Storyline has the import storyline feature that you can use to import slides from one story to another.

Jerson  Campos

@ Michael Hinze

I really like the comparison you made based on your actual workflow.  Its great to see how each software's features perform when made to "walk the walk".

I actually did a double take (err... double read?) when you mentioned that Cap 6 had drag and drop. I did a quick search and found a few articles on it. The new features are a great addition, but they are only available if you have a subscription or ASA member. This is what irked me and my boss. We just recenlty purchased new licenses of the eLearning Suite and Technical Suite and now we have sign up for a subscription just to get the patch to get the bugs fixed? That is a slap to many customers.

Michael Hinze

@Nancy, thanks for the comments. As I mentioned, my notes were a snapshot of what I knew at the time, I should go back and update

@Jerson, I completely agree about the ASA issue. There has been A LOT of heated discussions about this new policy in Captivate communities; lots of folks (including me) are not happy about it. I guess the `Software as a service`model is the future, but the way they implemented this was terrible.

Nancy Woinoski

Hi Wim, with Storyline you can have multiple projects open but to do this you have to launch separate instances of the application. If you have a project open and select Open from the File menu, Storyline forces you to close the first one before it opens the second one. 

With Captivate you can have more than one project open at a time and toggle back and forth between them within the same instance of the application.

Bruce Graham

Nancy Woinoski said:

Hi Wim, with Storyline you can have multiple projects open but to do this you have to launch separate instances of the application. If you have a project open and select Open from the File menu, Storyline forces you to close the first one before it opens the second one. 

With Captivate you can have more than one project open at a time and toggle back and forth between them within the same instance of the application. 

Although this is not really an issue, I am puzzled as to why this is the case.

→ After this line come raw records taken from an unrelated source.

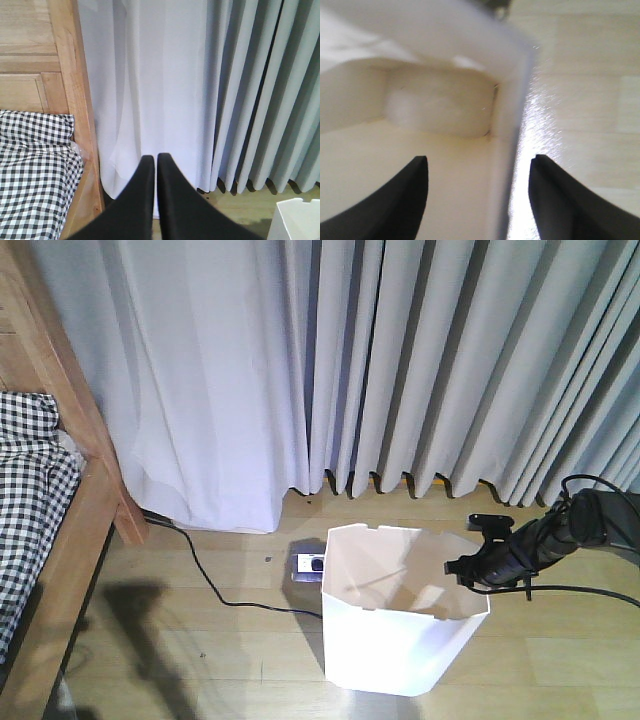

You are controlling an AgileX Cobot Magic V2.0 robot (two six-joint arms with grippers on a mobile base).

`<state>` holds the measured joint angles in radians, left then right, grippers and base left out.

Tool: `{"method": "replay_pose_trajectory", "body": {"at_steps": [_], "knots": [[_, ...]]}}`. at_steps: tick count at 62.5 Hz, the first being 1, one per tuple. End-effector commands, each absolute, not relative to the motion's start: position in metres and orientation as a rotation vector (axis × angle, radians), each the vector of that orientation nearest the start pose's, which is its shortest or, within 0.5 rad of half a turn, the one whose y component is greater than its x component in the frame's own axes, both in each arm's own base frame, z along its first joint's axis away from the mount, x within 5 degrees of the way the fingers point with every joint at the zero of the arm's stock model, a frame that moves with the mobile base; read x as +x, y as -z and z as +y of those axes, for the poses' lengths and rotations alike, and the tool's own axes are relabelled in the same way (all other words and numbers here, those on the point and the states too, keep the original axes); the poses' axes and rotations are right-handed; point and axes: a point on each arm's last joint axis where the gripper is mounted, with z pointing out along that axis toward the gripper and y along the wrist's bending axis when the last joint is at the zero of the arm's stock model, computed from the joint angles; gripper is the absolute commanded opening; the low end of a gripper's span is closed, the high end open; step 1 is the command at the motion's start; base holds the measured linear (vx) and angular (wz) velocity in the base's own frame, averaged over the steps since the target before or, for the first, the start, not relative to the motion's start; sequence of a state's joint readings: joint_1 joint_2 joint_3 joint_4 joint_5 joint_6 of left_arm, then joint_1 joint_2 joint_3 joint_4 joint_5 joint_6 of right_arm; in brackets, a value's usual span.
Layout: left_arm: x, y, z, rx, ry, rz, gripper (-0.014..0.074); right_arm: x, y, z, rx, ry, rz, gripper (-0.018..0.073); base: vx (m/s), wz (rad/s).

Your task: Move trash bin to bedside with robot

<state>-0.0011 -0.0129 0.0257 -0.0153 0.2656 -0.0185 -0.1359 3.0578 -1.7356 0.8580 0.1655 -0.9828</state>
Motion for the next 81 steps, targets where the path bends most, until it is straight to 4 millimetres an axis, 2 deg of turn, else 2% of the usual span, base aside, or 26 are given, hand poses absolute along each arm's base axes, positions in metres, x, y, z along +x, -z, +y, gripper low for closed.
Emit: {"method": "replay_pose_trajectory", "body": {"at_steps": [1,4,11,20,30,35,42,54,65,74,81], "knots": [[0.056,-0.182,-0.001,-0.030,0.037,1.697,-0.0007,0.431,0.177,-0.047,-0.045,-0.142,2.827,0.0438,0.00,0.00],[0.056,-0.182,-0.001,-0.030,0.037,1.697,-0.0007,0.430,0.171,-0.046,-0.137,-0.207,2.857,0.0438,0.00,0.00],[0.056,-0.182,-0.001,-0.030,0.037,1.697,-0.0007,0.432,0.160,-0.051,-0.123,-0.226,2.857,0.0438,0.00,0.00],[0.056,-0.182,-0.001,-0.030,0.037,1.697,-0.0007,0.416,0.141,-0.062,-0.014,-0.109,2.851,0.0438,0.00,0.00],[0.056,-0.182,-0.001,-0.030,0.037,1.697,-0.0007,0.396,0.104,-0.064,-0.089,0.004,2.845,0.0438,0.00,0.00],[0.056,-0.182,-0.001,-0.030,0.037,1.697,-0.0007,0.390,0.073,-0.063,-0.108,0.010,2.831,0.0438,0.00,0.00],[0.056,-0.182,-0.001,-0.030,0.037,1.697,-0.0007,0.382,0.017,-0.062,-0.127,0.035,2.767,0.0438,0.00,0.00],[0.056,-0.182,-0.001,-0.030,0.037,1.697,-0.0007,0.366,-0.092,-0.058,-0.157,0.088,2.573,0.0438,0.00,0.00],[0.056,-0.182,-0.001,-0.030,0.037,1.697,-0.0007,0.334,-0.192,-0.049,-0.217,0.112,2.351,0.0438,0.00,0.00],[0.056,-0.182,-0.001,-0.030,0.037,1.697,-0.0007,0.302,-0.251,-0.039,-0.241,0.113,2.196,0.0438,0.00,0.00],[0.056,-0.182,-0.001,-0.030,0.037,1.697,-0.0007,0.271,-0.277,-0.033,-0.217,0.109,2.105,0.0438,0.00,0.00]]}}
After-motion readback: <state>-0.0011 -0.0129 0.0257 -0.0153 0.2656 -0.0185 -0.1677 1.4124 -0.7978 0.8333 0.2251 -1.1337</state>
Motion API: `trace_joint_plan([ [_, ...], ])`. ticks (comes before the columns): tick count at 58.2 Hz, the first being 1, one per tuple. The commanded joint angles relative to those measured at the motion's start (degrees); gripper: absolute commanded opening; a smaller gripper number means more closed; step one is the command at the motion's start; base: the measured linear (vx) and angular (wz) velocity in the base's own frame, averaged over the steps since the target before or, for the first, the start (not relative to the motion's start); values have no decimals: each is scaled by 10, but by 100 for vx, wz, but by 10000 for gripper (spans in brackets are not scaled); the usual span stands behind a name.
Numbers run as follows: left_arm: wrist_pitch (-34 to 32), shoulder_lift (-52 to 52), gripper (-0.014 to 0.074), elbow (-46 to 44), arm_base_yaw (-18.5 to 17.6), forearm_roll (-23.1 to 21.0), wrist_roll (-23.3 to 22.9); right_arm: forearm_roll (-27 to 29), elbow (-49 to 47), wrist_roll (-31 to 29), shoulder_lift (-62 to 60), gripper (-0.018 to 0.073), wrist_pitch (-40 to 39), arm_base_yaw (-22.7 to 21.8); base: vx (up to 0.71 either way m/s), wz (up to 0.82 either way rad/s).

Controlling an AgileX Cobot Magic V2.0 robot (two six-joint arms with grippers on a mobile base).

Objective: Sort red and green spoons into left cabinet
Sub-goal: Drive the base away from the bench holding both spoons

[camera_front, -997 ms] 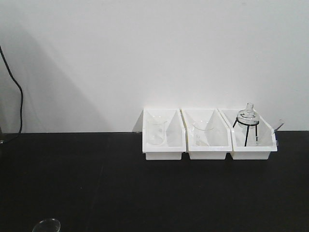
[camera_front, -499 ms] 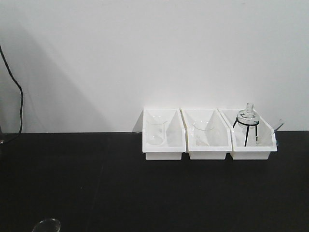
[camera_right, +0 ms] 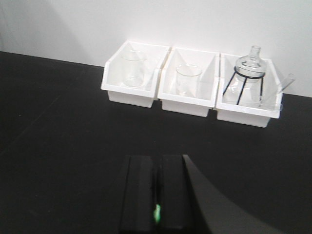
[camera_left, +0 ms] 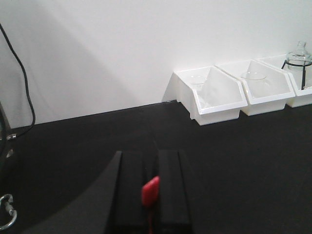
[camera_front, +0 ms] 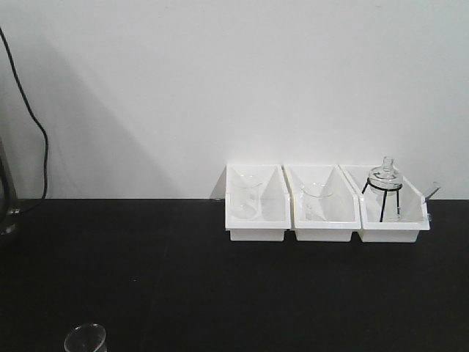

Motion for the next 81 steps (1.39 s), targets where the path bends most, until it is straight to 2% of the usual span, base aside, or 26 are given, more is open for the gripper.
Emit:
trace_joint_plan([
  [1,-40,1,-4,-16,0,-7,-1,1,-17,-4,-1,-3,-43,-1,-5,16],
  [22,-40,1,-4,-16,0,-7,-1,1,-17,-4,-1,-3,-43,-1,-7,30],
  [81,-40,1,-4,-16,0,-7,-1,1,-17,-4,-1,-3,-43,-1,-13,50],
])
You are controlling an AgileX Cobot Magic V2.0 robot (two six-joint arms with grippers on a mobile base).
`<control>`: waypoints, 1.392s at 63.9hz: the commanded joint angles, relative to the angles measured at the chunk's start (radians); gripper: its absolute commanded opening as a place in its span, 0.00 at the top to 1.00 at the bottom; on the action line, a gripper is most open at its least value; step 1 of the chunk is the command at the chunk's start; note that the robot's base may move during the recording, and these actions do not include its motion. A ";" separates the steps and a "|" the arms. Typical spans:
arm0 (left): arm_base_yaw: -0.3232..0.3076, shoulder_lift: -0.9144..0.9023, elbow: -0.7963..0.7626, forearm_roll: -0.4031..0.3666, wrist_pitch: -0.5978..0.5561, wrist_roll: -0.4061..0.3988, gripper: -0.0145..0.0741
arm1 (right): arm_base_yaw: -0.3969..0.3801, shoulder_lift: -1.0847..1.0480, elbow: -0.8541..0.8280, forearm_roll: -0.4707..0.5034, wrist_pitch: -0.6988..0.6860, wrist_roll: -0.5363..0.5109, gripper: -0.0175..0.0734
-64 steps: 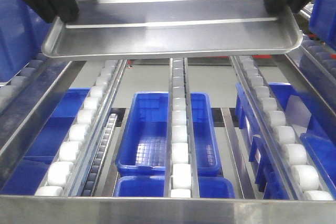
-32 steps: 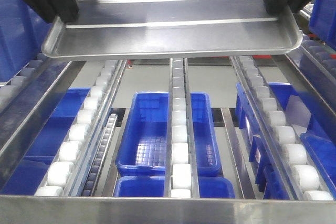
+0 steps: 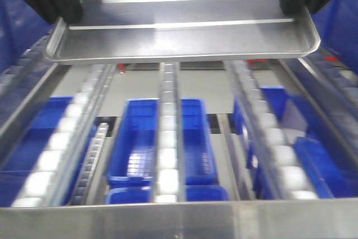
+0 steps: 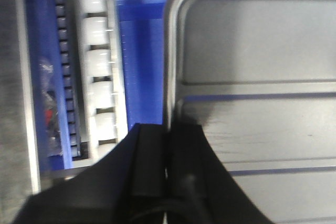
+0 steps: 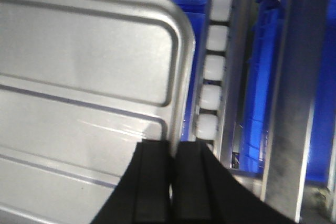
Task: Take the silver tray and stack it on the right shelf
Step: 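Hold the tray raised while the base drives to another shelf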
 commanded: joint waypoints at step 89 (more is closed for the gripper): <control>-0.003 -0.038 -0.032 0.058 -0.019 0.000 0.94 | -0.003 -0.032 -0.035 -0.052 -0.011 -0.020 0.74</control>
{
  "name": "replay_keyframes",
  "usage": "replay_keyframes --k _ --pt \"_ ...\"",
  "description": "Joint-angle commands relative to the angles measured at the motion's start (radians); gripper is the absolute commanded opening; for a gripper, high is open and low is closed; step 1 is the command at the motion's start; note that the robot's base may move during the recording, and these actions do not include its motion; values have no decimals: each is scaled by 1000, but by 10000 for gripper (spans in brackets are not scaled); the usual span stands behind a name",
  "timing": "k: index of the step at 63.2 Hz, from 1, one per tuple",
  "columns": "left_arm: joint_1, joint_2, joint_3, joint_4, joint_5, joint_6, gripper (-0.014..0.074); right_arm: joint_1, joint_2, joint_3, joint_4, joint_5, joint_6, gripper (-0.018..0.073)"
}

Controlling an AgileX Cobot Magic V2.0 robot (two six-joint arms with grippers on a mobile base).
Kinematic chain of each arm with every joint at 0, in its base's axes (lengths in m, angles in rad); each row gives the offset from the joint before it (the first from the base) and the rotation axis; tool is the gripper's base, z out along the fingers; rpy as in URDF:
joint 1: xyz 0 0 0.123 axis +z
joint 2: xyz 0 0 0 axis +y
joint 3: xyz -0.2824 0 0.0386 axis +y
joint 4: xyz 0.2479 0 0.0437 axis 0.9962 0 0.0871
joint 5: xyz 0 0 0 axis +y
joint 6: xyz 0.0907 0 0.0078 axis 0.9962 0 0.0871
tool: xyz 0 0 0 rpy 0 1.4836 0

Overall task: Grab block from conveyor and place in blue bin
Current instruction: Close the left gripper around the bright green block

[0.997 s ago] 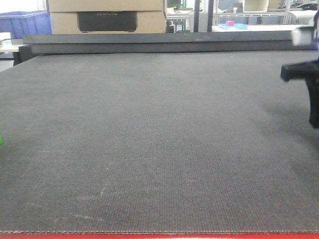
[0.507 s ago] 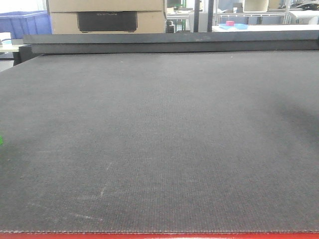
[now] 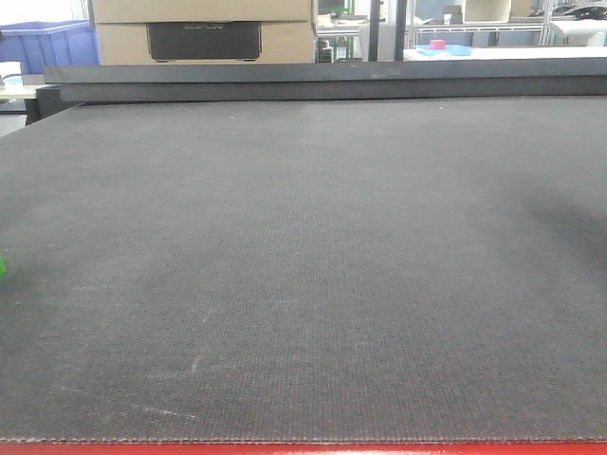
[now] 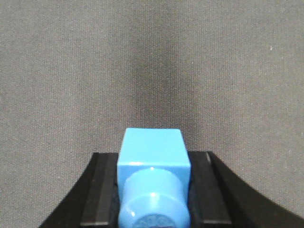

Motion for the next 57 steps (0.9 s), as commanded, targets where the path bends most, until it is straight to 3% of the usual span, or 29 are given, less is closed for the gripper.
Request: replay_keyframes --k 1,9,15,28,57 --pt "-7 11 21 6 -9 -8 120 -1 -9 -7 -18 1 -11 -167" --pt "-7 19 82 4 -72 -8 270 -1 -9 -7 -18 1 -11 -167" --pt "-7 22 126 1 -143 -10 310 -1 -9 -7 -18 1 -11 -167" --pt "35 72 131 -60 -184 -10 321 -1 -9 -7 -14 8 -11 -167" --pt "44 179 131 -38 -212 -5 319 -1 -9 -7 -13 12 -11 -167"
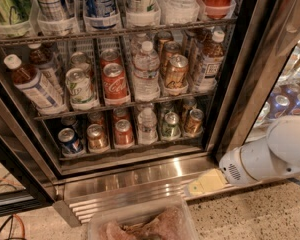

Just seems to be a bit strange...it is just a "document" after all.

Bruce

Nancy Woinoski

Wim van den Bosch said:

@Nancy, thanks for your feedback. 

I did remember indeed that I could open multiple projects and the same time, maybe I'm missing something but I don't see it as an issue to have 2 (or more) separate instances of the program running.

Cheers,

Wim


Hi Wim, It is not an issue for me either but opening up more than one instance of the application could use up more system resources.

Sheila Bulthuis

Jerson campos said:

I have been trying to convince my supervisors that we need to move to Storyline, and after the recent announcement that adobe has made about their new purchase and subscription policy (look this up if you are concerned about pricing) they are slowly getting convinced.

Can anyone point me to a concise, straightforward explanation of how Adobe's purchase/subscription policy negatively impacts customers from a practical standpoint?  I've done some searching but am just finding a lot of disjointed info.  If needed i can piece it all together, but would sure love to find a blog post or something else where someone has already done that!

I'm trying to convince a client to move to Storyline - they currently will only use Captivate.  One of my arguments for Storyline has been that if they move to Captivate 6 (they have 5.5), they won't get patches/updates because their IT dept won't allow a subscription, and courses that are developed in, say, 6.1 (subscription only) won't work properly if opened in 6.  This is an issue for them because they use a lot of contractors/vendors, and right now they have to require that everyone use 5.5, or posssibly 6.0 in the future.  This is making it more difficult to find good contractors for development - I think they'd have a much easier time if they also used Storyline.